**Goal of the exercise**: Copy the first line of the material below and every later line through the line containing "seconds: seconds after", without any other output.

-- Source data follows --

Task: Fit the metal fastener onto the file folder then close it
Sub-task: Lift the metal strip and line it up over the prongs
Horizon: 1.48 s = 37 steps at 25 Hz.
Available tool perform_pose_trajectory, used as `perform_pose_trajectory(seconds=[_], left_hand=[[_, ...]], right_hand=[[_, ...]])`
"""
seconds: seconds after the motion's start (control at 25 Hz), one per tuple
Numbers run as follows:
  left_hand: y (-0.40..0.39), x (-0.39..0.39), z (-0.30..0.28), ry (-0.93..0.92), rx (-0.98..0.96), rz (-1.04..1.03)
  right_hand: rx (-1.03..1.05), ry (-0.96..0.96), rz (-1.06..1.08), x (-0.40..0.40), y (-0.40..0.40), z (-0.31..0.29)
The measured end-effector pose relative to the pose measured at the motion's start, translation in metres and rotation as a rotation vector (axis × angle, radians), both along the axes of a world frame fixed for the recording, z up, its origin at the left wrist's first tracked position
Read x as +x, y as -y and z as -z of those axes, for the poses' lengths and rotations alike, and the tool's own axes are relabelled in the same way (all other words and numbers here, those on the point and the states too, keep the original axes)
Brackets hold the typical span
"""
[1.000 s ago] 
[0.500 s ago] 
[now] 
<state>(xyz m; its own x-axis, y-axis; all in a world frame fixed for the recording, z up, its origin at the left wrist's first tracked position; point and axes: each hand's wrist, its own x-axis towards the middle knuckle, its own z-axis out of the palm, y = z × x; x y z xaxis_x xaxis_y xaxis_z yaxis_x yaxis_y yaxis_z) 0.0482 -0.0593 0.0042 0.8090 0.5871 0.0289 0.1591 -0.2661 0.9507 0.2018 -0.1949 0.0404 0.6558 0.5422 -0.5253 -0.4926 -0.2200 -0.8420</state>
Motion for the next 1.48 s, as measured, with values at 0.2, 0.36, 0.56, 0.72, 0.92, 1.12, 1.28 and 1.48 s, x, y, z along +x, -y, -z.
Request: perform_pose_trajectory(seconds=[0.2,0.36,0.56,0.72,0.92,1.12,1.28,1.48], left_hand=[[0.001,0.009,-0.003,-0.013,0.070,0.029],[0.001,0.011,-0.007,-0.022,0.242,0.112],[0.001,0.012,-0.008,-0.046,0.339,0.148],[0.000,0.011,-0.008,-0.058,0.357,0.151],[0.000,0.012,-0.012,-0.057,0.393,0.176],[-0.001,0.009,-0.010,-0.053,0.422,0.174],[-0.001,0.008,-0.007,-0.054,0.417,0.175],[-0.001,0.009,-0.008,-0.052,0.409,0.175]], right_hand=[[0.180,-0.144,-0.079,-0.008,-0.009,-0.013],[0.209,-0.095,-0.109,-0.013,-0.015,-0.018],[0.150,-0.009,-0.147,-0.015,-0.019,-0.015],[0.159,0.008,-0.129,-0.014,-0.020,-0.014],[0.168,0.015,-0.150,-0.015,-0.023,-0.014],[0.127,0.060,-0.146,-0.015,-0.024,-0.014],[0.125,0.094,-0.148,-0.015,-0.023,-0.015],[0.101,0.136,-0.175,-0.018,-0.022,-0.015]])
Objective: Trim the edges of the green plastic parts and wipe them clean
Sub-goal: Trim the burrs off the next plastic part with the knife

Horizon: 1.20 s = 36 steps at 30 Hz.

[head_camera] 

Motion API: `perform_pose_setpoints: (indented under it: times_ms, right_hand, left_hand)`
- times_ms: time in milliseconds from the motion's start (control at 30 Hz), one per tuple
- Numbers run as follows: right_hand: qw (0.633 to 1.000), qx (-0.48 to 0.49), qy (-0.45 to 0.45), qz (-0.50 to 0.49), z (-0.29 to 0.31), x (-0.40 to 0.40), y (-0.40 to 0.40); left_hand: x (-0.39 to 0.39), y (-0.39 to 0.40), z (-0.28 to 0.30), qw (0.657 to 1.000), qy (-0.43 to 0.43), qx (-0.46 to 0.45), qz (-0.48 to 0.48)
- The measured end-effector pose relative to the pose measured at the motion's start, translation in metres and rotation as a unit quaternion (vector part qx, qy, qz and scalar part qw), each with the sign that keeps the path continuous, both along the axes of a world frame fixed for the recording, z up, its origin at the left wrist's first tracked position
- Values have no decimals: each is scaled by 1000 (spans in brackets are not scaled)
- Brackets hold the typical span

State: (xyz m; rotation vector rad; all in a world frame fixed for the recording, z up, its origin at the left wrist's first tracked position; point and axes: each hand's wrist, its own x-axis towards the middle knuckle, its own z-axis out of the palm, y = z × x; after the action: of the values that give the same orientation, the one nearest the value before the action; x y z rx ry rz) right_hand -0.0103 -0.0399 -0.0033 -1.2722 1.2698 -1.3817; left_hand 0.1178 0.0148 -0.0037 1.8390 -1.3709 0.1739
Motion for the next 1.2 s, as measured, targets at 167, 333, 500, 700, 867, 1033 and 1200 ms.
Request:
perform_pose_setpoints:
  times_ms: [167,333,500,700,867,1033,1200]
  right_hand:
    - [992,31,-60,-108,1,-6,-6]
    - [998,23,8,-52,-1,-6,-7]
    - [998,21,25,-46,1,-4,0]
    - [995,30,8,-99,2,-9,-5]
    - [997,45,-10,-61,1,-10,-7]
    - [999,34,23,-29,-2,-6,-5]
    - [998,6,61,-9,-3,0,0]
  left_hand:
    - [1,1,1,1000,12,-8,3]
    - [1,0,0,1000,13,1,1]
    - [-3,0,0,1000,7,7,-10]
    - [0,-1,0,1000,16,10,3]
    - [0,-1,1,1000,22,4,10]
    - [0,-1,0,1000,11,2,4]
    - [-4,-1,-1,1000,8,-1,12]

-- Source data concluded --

**Task result**:
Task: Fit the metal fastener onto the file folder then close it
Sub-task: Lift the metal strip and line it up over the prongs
Horizon: 1.48 s = 37 steps at 25 Hz.
Available tool perform_pose_trajectory, used as `perform_pose_trajectory(seconds=[_], left_hand=[[_, ...]], right_hand=[[_, ...]])`
"""
seconds: seconds after the motion's start (control at 25 Hz), one per tuple

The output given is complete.